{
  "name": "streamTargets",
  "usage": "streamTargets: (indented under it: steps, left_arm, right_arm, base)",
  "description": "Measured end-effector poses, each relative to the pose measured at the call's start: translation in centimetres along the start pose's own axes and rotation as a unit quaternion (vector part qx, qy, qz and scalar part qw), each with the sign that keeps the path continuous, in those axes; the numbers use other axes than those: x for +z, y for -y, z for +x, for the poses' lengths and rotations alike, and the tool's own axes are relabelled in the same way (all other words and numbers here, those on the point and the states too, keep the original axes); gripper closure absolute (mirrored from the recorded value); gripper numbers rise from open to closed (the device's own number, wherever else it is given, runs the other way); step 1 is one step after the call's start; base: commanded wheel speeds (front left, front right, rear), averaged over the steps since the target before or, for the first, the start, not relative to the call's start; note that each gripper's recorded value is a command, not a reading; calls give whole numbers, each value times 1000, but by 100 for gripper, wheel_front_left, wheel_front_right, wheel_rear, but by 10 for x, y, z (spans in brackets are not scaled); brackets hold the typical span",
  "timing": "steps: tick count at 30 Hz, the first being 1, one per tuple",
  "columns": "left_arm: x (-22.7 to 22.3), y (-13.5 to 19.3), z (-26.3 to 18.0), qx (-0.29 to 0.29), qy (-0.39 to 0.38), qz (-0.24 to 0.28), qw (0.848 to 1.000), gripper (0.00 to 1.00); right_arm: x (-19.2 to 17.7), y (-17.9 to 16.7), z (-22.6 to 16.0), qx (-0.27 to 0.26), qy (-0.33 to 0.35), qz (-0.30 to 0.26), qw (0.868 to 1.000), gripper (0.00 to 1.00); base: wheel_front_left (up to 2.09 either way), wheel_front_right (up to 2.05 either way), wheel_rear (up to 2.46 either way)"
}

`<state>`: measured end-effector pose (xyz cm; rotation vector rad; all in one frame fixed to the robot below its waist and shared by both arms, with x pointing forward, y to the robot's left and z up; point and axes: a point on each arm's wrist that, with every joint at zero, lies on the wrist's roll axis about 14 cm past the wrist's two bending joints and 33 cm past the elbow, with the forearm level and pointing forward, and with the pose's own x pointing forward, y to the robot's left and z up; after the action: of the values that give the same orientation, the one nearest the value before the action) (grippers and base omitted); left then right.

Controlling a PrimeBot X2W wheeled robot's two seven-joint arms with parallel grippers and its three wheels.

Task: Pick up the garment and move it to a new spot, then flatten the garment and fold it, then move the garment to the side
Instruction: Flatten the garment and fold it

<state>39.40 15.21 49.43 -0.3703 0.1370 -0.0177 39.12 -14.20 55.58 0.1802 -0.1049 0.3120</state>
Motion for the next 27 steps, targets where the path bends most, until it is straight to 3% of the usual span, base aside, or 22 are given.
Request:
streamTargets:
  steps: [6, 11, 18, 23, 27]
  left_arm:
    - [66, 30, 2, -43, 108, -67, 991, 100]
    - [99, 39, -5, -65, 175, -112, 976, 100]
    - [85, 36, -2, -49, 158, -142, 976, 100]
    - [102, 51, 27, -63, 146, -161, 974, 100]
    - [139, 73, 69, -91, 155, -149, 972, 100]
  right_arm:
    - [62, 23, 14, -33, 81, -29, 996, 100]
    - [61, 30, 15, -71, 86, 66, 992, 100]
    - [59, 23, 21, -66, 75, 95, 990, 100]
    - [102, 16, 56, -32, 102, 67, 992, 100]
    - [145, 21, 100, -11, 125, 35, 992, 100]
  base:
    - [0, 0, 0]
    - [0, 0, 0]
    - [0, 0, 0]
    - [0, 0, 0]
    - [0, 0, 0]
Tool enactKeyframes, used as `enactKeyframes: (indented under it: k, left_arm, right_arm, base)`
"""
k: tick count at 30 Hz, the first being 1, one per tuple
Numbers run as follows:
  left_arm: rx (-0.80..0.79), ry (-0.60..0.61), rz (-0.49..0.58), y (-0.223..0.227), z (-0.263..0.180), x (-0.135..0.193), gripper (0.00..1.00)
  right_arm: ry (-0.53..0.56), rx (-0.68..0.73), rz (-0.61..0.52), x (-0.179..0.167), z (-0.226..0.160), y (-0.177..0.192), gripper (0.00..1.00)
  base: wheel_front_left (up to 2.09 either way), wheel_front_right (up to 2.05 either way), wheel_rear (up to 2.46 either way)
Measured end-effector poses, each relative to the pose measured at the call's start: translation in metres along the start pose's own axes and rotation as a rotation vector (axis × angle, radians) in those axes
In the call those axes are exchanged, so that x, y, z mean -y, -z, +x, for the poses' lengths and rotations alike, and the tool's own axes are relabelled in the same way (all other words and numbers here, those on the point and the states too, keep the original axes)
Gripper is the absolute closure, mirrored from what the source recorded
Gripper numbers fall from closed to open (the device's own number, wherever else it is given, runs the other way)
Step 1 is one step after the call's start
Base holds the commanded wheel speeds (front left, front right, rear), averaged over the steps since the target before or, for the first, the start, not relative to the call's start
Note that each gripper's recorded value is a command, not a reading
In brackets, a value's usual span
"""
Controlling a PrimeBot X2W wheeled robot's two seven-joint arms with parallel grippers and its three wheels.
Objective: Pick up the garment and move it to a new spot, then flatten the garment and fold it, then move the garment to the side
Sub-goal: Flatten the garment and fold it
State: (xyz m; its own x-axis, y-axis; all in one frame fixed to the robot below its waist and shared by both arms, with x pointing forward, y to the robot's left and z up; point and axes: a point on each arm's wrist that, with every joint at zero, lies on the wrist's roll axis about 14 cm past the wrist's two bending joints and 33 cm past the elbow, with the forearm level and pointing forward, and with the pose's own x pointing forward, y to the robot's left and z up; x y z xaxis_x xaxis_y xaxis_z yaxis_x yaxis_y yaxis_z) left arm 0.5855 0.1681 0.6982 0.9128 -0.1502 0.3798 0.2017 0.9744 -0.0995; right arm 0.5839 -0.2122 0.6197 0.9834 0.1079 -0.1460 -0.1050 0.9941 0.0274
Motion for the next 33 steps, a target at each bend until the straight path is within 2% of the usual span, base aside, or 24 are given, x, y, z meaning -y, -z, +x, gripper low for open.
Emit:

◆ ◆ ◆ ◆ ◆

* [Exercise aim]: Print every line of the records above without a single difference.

* [Answer area]:
{
  "name": "streamTargets",
  "usage": "streamTargets: (indented under it: steps, left_arm, right_arm, base)",
  "description": "Measured end-effector poses, each relative to the pose measured at the call's start: translation in centimetres along the start pose's own axes and rotation as a unit quaternion (vector part qx, qy, qz and scalar part qw), each with the sign that keeps the path continuous, in those axes; the numbers use other axes than those: x for +z, y for -y, z for +x, for the poses' lengths and rotations alike, and the tool's own axes are relabelled in the same way (all other words and numbers here, those on the point and the states too, keep the original axes); gripper closure absolute (mirrored from the recorded value); gripper numbers rise from open to closed (the device's own number, wherever else it is given, runs the other way); step 1 is one step after the call's start; base: commanded wheel speeds (front left, front right, rear), averaged over the steps since the target before or, for the first, the start, not relative to the call's start; note that each gripper's recorded value is a command, not a reading; calls give whole numbers, each value times 1000, but by 100 for gripper, wheel_front_left, wheel_front_right, wheel_rear, but by 10 for x, y, z (spans in brackets are not scaled); brackets hold the typical span",
  "timing": "steps: tick count at 30 Hz, the first being 1, one per tuple",
  "columns": "left_arm: x (-22.7 to 22.3), y (-13.5 to 19.3), z (-26.3 to 18.0), qx (-0.29 to 0.29), qy (-0.39 to 0.38), qz (-0.24 to 0.28), qw (0.848 to 1.000), gripper (0.00 to 1.00); right_arm: x (-19.2 to 17.7), y (-17.9 to 16.7), z (-22.6 to 16.0), qx (-0.27 to 0.26), qy (-0.33 to 0.35), qz (-0.30 to 0.26), qw (0.868 to 1.000), gripper (0.00 to 1.00); base: wheel_front_left (up to 2.09 either way), wheel_front_right (up to 2.05 either way), wheel_rear (up to 2.46 either way)"
}

`<state>`: measured end-effector pose (xyz cm; rotation vector rad; all in one frame fixed to the robot below its waist and shared by both arms, with x pointing forward, y to the robot's left and z up; point and axes: a point on each arm's wrist that, with every joint at zero, lies on the wrist's roll axis about 14 cm past the wrist's two bending joints and 33 cm past the elbow, with the forearm level and pointing forward, and with the pose's own x pointing forward, y to the robot's left and z up; after the action: of the values that give the same orientation, the one nearest the value before the action) (grippers and base omitted); left then right.

Controlling a PrimeBot X2W wheeled robot's two seven-joint arms with parallel grippers and its three wheels.

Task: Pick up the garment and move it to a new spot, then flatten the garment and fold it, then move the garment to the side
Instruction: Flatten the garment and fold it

<state>39.40 15.21 49.43 -0.3703 0.1370 -0.0177 39.12 -14.20 55.58 0.1802 -0.1049 0.3120</state>
Motion for the next 27 steps, targets where the path bends most, until it is straight to 3% of the usual span, base aside, or 22 are given.
Request:
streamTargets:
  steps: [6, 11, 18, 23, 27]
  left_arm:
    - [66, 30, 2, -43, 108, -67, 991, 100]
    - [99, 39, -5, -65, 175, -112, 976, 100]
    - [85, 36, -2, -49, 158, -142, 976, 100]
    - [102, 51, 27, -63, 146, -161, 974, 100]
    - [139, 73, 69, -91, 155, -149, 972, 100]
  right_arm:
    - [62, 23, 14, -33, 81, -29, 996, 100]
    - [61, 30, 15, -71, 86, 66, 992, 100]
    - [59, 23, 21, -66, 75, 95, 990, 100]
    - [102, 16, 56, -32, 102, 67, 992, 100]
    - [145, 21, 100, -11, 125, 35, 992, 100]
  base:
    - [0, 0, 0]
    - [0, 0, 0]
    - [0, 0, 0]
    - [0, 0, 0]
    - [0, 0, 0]
Tool enactKeyframes, used as `enactKeyframes: (indented under it: k, left_arm, right_arm, base)`
"""
k: tick count at 30 Hz, the first being 1, one per tuple
Numbers run as follows:
  left_arm: rx (-0.80..0.79), ry (-0.60..0.61), rz (-0.49..0.58), y (-0.223..0.227), z (-0.263..0.180), x (-0.135..0.193), gripper (0.00..1.00)
  right_arm: ry (-0.53..0.56), rx (-0.68..0.73), rz (-0.61..0.52), x (-0.179..0.167), z (-0.226..0.160), y (-0.177..0.192), gripper (0.00..1.00)
  base: wheel_front_left (up to 2.09 either way), wheel_front_right (up to 2.05 either way), wheel_rear (up to 2.46 either way)
Measured end-effector poses, each relative to the pose measured at the call's start: translation in metres along the start pose's own axes and rotation as a rotation vector (axis × angle, radians) in those axes
In the call those axes are exchanged, so that x, y, z mean -y, -z, +x, for the poses' lengths and rotations alike, and the tool's own axes are relabelled in the same way (all other words and numbers here, those on the point and the states too, keep the original axes)
Gripper is the absolute closure, mirrored from what the source recorded
Gripper numbers fall from closed to open (the device's own number, wherever else it is given, runs the other way)
Step 1 is one step after the call's start
Base holds the commanded wheel speeds (front left, front right, rear), averaged over the steps since the target before or, for the first, the start, not relative to the call's start
Note that each gripper's recorded value is a command, not a reading
In brackets, a value's usual span
"""
Controlling a PrimeBot X2W wheeled robot's two seven-joint arms with parallel grippers and its three wheels.
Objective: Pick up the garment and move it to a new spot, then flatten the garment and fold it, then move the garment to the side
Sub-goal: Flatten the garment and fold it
State: (xyz m; its own x-axis, y-axis; all in one frame fixed to the robot below its waist and shared by both arms, with x pointing forward, y to the robot's left and z up; point and axes: a point on each arm's wrist that, with every joint at zero, lies on the wrist's roll axis about 14 cm past the wrist's two bending joints and 33 cm past the elbow, with the forearm level and pointing forward, and with the pose's own x pointing forward, y to the robot's left and z up; x y z xaxis_x xaxis_y xaxis_z yaxis_x yaxis_y yaxis_z) left arm 0.5855 0.1681 0.6982 0.9128 -0.1502 0.3798 0.2017 0.9744 -0.0995; right arm 0.5839 -0.2122 0.6197 0.9834 0.1079 -0.1460 -0.1050 0.9941 0.0274
Motion for the next 33 steps, a target at each bend until the straight path is within 2% of the usual span, base aside, or 24 are given, x, y, z meaning -y, -z, +x, gripper low for open.
Emit:

What came before is the finished answer.